Not knowing any better, Lonny also tried the shock collar to get his new dog to "sit." He only zapped her once, and he immediately realized his mistake. The dog had a meltdown; she became overly submissive, very unsure of herself, and confused about what she should do. Lonny apologized profusely to the dog. He removed the collar and spent the next six weeks trying to make it up to her with gentleness and an over-abundance of affection.

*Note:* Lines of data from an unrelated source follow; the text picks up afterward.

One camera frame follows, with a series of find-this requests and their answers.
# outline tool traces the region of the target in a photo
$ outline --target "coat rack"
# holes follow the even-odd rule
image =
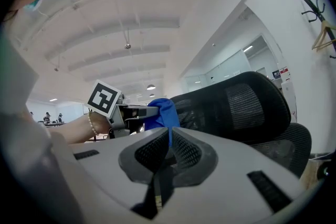
[[[304,1],[311,8],[311,10],[308,10],[306,12],[302,12],[301,14],[303,15],[303,14],[306,14],[306,13],[314,13],[316,15],[316,18],[314,20],[308,20],[308,22],[311,23],[311,22],[316,21],[317,19],[319,19],[321,22],[325,20],[324,16],[322,15],[322,13],[324,12],[324,8],[326,7],[325,3],[323,3],[323,8],[322,8],[322,10],[320,10],[318,0],[316,0],[316,5],[311,0],[304,0]],[[327,33],[330,37],[330,40],[335,39],[335,36],[334,36],[333,32],[331,31],[331,29],[328,29]],[[332,44],[333,44],[334,49],[336,51],[336,41],[334,41]]]

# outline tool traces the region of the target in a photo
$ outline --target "blue fabric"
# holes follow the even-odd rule
[[[145,131],[157,127],[169,128],[169,146],[172,145],[172,127],[180,127],[179,117],[172,100],[167,98],[155,99],[148,106],[159,107],[158,116],[145,119]]]

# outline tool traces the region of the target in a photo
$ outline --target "blue face mask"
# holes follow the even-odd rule
[[[26,5],[24,9],[33,12],[39,8],[39,6],[41,5],[41,2],[42,0],[35,0],[34,2]]]

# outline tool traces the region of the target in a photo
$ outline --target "chair backrest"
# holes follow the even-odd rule
[[[257,72],[244,72],[171,100],[181,127],[236,141],[270,139],[284,132],[291,118],[281,92]]]
[[[245,142],[273,161],[300,177],[311,151],[311,136],[306,127],[291,123],[280,135],[270,140]]]

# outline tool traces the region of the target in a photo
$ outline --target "clothes hanger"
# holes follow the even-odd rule
[[[317,37],[315,43],[313,44],[313,46],[311,47],[312,50],[314,50],[315,48],[318,48],[319,49],[322,49],[328,45],[326,45],[327,43],[323,44],[323,40],[324,38],[326,37],[326,34],[327,34],[327,31],[328,31],[328,28],[330,29],[333,29],[333,30],[336,30],[336,26],[332,26],[331,24],[329,24],[326,20],[322,21],[322,24],[321,24],[321,32],[319,34],[319,36]]]

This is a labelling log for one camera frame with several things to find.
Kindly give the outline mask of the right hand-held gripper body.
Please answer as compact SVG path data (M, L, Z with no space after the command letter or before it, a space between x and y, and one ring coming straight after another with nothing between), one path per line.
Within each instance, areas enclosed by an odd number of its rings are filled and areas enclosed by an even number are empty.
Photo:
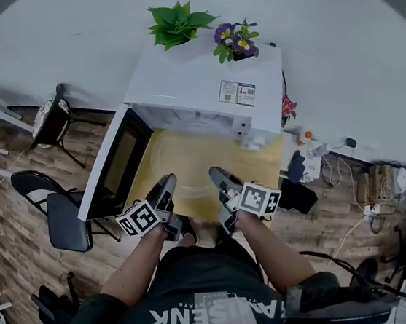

When they started class with me a couple weeks ago, I noticed that Shadow stuck to Lonny like static cling. She adores him and wants very badly to please. Yet she displayed a lack of confidence and self esteem. Now, when he asked her gently to sit, she'd sit. But she'd also lower her head, lick her nose, and sort of hunch up, as if she was afraid to do what he asked. To make her feel better, Lonny would bend down to lovingly praise and stroke her. The more love he showered on her, the more hunched up and depressed she'd act. He wondered if she would ever "come out of it."
"She'll come out of it if you stop apologizing to her for something you did six weeks ago," I said.
Lonny's praise and affection, given when Shadow was exhibiting extreme submission, were actually REINFORCING her submissive behavior. It's as if Shadow was thinking, "When I cower, you praise me, so you must want me to cower."
My advice to Lonny was to "lighten up" in his praise, to act more upbeat and nonchalant, and to not make such a big thing out of every "sit." Some dogs thrive on praise, but some dogs can actually overdose on it. This was the case with Shadow. Lonny's guilt for having accidentally misused the shock collar was holding him back from becoming the strong, confident leader Shadow needed.
Cesar Millan, "The Dog Whisperer," reminds us that dogs live "in the moment." What happened ten minutes ago is ancient history to them. We humans are the ones who have a hard time moving forward and letting go of the past.
Dog are very "forgiving," although their way of doing it is to simply forget about the past. If only we humans could be as forgiving of ourselves as our dogs are of us! Quit apologizing and trying to make up for something bad that happened in your dog's life. The best gift you can give him is to help him move on.